(Extracted data entries)
====
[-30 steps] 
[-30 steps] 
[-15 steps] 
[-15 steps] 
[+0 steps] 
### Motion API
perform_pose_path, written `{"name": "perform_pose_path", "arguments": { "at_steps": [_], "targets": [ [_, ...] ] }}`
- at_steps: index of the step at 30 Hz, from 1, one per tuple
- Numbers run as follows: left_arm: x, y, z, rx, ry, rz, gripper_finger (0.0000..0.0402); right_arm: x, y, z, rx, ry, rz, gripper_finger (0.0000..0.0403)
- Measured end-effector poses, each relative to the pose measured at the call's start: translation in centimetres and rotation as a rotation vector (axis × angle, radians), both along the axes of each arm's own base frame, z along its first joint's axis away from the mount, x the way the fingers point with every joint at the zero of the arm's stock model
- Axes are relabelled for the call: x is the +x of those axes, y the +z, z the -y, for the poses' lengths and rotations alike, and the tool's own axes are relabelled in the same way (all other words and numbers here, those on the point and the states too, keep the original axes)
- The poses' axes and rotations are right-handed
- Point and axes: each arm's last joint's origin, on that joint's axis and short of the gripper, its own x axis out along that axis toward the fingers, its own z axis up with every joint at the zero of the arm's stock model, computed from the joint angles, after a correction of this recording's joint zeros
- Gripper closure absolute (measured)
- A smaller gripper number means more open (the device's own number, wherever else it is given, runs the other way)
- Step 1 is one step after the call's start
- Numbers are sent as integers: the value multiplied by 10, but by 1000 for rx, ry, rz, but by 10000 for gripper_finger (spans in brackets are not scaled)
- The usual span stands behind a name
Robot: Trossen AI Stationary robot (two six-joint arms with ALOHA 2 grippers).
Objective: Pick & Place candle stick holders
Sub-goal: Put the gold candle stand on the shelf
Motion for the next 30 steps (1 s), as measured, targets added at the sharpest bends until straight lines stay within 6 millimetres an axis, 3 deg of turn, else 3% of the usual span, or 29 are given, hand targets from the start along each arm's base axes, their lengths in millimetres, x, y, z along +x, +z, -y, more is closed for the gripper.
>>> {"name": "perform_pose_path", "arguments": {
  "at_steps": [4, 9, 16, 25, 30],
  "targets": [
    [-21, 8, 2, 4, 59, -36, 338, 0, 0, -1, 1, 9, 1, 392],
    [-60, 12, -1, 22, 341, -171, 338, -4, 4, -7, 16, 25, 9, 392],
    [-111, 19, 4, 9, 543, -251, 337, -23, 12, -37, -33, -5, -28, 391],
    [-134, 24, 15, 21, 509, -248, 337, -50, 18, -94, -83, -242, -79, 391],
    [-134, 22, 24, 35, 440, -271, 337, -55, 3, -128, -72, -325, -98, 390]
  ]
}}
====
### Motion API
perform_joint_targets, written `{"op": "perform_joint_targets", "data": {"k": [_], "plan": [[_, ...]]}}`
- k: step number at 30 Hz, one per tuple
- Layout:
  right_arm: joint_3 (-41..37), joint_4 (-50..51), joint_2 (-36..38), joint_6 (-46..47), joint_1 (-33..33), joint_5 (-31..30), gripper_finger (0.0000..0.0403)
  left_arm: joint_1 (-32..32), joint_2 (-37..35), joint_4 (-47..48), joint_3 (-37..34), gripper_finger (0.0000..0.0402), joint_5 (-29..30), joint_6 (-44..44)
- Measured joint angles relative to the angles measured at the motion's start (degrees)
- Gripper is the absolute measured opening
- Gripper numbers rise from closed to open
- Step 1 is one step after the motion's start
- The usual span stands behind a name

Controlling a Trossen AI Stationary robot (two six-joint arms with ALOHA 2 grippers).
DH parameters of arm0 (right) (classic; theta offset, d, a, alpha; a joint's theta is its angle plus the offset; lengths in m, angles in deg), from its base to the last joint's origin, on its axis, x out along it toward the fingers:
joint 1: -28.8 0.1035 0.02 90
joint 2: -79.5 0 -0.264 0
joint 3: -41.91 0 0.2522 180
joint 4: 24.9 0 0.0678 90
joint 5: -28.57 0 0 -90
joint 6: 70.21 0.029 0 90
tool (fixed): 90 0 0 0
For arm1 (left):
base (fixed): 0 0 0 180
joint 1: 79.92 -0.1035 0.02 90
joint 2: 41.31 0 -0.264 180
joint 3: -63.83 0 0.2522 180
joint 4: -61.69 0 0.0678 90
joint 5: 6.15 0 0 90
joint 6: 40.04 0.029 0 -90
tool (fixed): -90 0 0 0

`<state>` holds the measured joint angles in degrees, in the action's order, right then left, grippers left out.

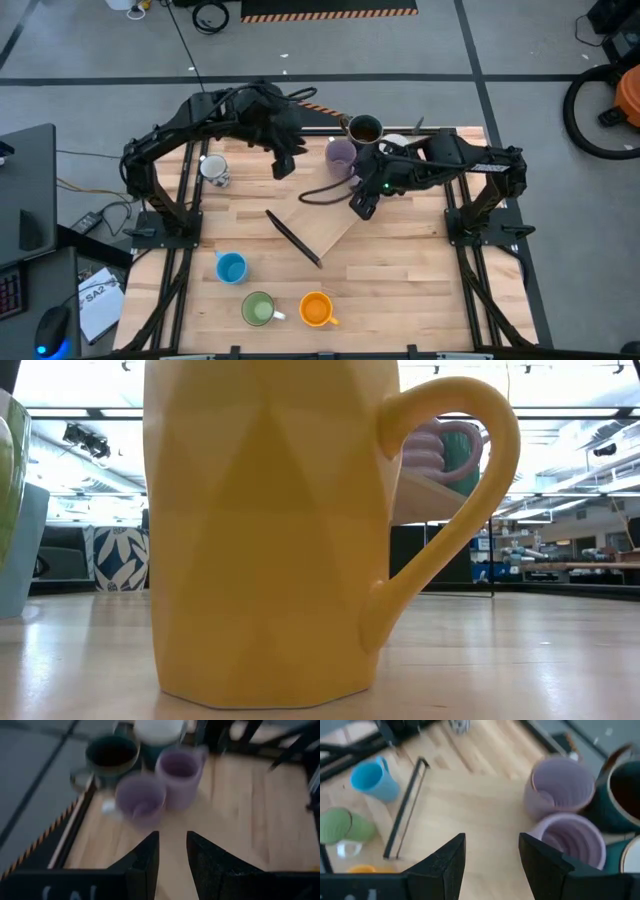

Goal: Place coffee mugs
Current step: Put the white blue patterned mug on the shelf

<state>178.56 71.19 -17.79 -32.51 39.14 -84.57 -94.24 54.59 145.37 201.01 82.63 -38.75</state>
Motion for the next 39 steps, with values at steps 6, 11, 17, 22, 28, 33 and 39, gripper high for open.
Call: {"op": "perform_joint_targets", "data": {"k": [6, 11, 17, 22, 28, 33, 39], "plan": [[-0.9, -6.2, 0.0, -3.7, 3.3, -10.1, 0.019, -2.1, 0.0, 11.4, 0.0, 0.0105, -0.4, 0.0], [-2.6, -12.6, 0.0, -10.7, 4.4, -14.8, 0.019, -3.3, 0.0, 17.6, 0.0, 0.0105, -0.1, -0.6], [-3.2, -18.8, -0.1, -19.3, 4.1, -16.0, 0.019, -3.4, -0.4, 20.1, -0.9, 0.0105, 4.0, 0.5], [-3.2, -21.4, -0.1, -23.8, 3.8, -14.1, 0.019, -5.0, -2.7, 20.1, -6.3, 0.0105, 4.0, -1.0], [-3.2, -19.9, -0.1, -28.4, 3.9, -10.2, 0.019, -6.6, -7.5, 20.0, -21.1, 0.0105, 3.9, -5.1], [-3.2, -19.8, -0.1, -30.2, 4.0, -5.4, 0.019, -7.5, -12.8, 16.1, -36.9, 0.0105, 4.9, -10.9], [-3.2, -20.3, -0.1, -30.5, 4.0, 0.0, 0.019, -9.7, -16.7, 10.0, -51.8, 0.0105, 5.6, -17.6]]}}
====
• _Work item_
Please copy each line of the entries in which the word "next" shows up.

• _Solution below_
Motion for the next 30 steps (1 s), as measured, targets added at the sharpest bends until straight lines stay within 6 millimetres an axis, 3 deg of turn, else 3% of the usual span, or 29 are given, hand targets from the start along each arm's base axes, their lengths in millimetres, x, y, z along +x, +z, -y, more is closed for the gripper.
Motion for the next 39 steps, with values at steps 6, 11, 17, 22, 28, 33 and 39, gripper high for open.

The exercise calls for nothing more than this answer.